• [TASK DESCRIPTION]: A faithful copy is required: transcribe each line below exactly, minus the pictures.

^^^^^^^^^^^^^^^^

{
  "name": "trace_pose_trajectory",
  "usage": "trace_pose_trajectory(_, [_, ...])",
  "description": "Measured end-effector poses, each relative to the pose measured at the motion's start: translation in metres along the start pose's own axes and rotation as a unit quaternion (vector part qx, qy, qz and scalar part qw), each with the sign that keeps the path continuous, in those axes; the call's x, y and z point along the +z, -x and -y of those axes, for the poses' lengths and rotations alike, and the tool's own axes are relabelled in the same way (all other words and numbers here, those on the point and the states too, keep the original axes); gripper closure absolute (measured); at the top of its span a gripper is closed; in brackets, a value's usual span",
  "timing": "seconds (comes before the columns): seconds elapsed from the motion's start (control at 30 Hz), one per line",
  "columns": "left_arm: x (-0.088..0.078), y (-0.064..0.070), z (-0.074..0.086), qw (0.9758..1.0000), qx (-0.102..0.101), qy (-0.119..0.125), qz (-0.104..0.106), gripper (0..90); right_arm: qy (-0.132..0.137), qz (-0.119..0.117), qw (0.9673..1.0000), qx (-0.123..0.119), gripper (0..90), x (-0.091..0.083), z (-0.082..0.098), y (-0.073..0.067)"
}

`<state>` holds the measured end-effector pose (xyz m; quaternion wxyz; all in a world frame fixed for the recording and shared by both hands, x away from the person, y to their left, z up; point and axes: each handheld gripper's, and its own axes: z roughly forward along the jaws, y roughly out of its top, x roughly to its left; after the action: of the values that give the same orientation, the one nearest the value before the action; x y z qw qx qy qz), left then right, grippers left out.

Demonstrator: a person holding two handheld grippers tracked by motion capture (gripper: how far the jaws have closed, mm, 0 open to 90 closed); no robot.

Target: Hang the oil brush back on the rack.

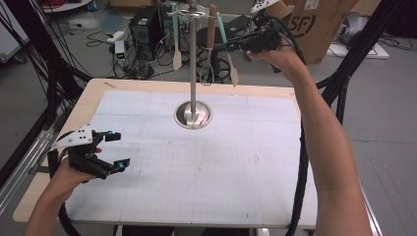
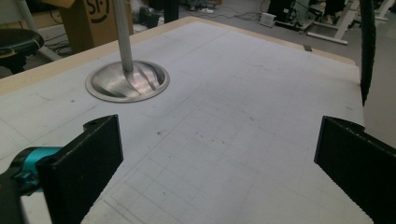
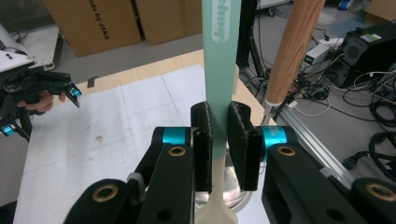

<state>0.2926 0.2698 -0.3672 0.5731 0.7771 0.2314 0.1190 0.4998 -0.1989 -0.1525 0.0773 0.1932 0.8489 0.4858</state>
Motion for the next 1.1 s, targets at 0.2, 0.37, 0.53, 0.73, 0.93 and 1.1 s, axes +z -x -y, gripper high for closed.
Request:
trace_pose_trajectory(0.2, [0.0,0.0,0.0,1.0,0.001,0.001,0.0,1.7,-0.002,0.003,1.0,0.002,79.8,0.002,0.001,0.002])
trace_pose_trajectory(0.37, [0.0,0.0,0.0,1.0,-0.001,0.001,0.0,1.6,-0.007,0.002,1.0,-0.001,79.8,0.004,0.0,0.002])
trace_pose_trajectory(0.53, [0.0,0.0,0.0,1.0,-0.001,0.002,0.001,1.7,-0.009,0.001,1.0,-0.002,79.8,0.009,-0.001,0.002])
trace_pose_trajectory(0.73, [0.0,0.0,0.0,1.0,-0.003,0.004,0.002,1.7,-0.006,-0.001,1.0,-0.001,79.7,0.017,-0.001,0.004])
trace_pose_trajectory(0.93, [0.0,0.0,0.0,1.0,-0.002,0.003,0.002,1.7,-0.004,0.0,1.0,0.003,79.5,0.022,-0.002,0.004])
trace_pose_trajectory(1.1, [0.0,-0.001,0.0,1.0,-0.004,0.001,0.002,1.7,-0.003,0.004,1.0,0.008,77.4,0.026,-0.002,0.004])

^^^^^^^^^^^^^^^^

• [ANSWER SECTION]:
{
  "name": "trace_pose_trajectory",
  "usage": "trace_pose_trajectory(_, [_, ...])",
  "description": "Measured end-effector poses, each relative to the pose measured at the motion's start: translation in metres along the start pose's own axes and rotation as a unit quaternion (vector part qx, qy, qz and scalar part qw), each with the sign that keeps the path continuous, in those axes; the call's x, y and z point along the +z, -x and -y of those axes, for the poses' lengths and rotations alike, and the tool's own axes are relabelled in the same way (all other words and numbers here, those on the point and the states too, keep the original axes); gripper closure absolute (measured); at the top of its span a gripper is closed; in brackets, a value's usual span",
  "timing": "seconds (comes before the columns): seconds elapsed from the motion's start (control at 30 Hz), one per line",
  "columns": "left_arm: x (-0.088..0.078), y (-0.064..0.070), z (-0.074..0.086), qw (0.9758..1.0000), qx (-0.102..0.101), qy (-0.119..0.125), qz (-0.104..0.106), gripper (0..90); right_arm: qy (-0.132..0.137), qz (-0.119..0.117), qw (0.9673..1.0000), qx (-0.123..0.119), gripper (0..90), x (-0.091..0.083), z (-0.082..0.098), y (-0.073..0.067)"
}

`<state>` holds the measured end-effector pose (xyz m; quaternion wxyz; all in a world frame fixed for the recording and shared by both hands, x away from the person, y to their left, z up; point and axes: each handheld gripper's, and its own axes: z roughly forward along the jaws, y roughly out of its top, x roughly to its left; after the action: of the values that give the same orientation, the one nearest the value before the action; x y z qw qx qy qz), left then right, grippers left out.

Demonstrator: a person holding two handheld grippers tracked by motion capture (gripper: how far the jaws have closed, mm, 0 open to 90 closed); no robot.

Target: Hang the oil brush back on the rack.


<state>0.2926 0.2698 -0.3672 0.5731 0.7771 0.2314 0.1190 0.4998 -0.1989 -0.1525 0.0773 0.1932 0.8489 0.4858</state>
Motion for the next 1.1 s, targets at 0.2, 0.37, 0.53, 0.73, 0.93 and 1.1 s, axes +z -x -y, gripper high for closed.
Request:
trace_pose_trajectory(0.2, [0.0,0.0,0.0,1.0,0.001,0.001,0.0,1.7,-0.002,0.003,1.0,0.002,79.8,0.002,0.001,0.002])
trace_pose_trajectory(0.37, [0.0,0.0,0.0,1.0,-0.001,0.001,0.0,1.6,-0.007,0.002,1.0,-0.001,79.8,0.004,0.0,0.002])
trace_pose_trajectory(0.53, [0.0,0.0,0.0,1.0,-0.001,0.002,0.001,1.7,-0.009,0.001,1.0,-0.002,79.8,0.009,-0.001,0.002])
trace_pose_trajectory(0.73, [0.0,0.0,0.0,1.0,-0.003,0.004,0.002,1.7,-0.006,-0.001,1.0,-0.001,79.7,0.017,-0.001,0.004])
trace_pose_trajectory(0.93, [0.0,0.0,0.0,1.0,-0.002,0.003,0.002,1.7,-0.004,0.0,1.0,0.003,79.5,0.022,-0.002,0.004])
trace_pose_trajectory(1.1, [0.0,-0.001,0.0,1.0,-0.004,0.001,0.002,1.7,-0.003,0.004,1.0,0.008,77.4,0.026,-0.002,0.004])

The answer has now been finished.